Exercise instructions:
Your answer should consist of the lines in the data below that contain "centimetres".

Data entries:
+-------+

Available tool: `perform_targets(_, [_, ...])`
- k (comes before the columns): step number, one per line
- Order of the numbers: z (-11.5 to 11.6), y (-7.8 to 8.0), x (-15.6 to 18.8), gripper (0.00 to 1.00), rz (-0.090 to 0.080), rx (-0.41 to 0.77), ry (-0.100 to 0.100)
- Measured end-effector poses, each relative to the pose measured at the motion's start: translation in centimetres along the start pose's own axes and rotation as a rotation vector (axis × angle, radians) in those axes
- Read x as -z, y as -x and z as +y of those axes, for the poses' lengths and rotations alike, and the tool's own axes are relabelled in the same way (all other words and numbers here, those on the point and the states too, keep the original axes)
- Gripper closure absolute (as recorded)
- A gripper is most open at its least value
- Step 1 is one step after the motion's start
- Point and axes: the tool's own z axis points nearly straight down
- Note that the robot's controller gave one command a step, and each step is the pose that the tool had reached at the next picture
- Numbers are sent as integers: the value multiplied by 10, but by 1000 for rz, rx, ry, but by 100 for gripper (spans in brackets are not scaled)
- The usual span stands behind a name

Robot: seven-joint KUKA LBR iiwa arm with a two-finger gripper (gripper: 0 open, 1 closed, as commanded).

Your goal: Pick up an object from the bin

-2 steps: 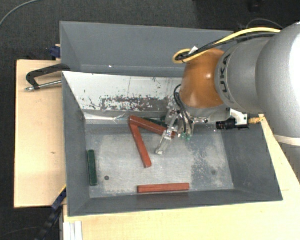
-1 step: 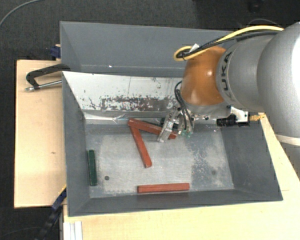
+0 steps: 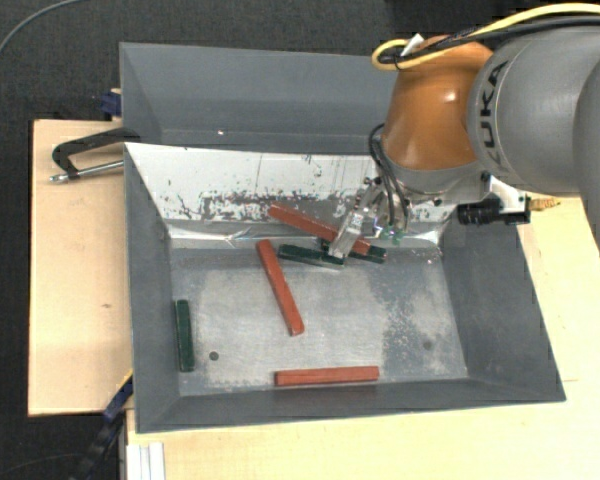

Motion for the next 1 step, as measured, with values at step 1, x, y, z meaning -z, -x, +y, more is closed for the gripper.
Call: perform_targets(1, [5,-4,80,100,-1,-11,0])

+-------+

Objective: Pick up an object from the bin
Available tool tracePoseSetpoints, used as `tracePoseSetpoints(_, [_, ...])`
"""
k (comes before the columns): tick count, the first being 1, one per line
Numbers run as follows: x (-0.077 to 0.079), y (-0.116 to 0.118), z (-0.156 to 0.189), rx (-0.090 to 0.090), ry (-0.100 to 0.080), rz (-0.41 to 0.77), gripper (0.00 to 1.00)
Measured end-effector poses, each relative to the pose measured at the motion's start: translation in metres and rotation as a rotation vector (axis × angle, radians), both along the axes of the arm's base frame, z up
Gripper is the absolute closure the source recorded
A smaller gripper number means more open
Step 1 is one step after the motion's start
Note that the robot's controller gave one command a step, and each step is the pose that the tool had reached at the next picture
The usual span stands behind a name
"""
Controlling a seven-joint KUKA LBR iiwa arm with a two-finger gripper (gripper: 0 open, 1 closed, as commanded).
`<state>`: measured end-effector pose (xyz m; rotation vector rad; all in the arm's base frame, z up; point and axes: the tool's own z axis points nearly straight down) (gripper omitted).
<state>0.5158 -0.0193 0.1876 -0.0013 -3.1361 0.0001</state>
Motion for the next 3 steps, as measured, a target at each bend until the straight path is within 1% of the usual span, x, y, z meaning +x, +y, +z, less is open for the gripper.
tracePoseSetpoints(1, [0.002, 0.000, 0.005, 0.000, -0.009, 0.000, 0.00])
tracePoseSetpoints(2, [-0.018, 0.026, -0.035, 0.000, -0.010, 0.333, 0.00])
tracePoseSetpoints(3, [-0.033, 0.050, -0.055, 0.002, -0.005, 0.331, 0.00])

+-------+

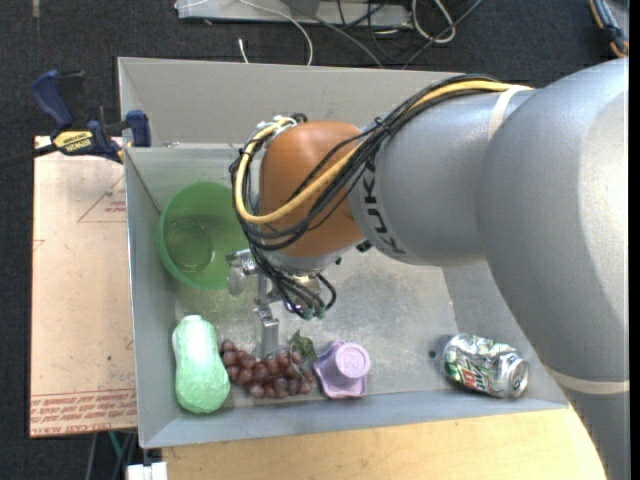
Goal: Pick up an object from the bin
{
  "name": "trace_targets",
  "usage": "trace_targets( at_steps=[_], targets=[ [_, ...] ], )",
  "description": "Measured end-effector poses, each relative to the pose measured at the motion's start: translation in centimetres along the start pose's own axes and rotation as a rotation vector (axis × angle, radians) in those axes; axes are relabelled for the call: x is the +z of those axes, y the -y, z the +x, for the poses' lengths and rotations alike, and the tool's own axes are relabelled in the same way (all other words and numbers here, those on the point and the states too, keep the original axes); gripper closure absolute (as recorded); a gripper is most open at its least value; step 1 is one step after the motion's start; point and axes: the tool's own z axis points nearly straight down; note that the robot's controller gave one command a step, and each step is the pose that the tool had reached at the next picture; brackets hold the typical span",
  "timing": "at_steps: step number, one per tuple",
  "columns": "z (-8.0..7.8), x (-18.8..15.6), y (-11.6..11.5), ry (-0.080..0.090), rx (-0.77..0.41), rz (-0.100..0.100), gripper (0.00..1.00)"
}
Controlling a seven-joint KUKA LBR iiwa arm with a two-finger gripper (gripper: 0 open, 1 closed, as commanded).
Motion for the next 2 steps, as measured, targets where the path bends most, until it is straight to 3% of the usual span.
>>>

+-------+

Solution to this task:
- Measured end-effector poses, each relative to the pose measured at the motion's start: translation in centimetres along the start pose's own axes and rotation as a rotation vector (axis × angle, radians) in those axes
  "description": "Measured end-effector poses, each relative to the pose measured at the motion's start: translation in centimetres along the start pose's own axes and rotation as a rotation vector (axis × angle, radians) in those axes; axes are relabelled for the call: x is the +z of those axes, y the -y, z the +x, for the poses' lengths and rotations alike, and the tool's own axes are relabelled in the same way (all other words and numbers here, those on the point and the states too, keep the original axes); gripper closure absolute (as recorded); a gripper is most open at its least value; step 1 is one step after the motion's start; point and axes: the tool's own z axis points nearly straight down; note that the robot's controller gave one command a step, and each step is the pose that the tool had reached at the next picture; brackets hold the typical span",

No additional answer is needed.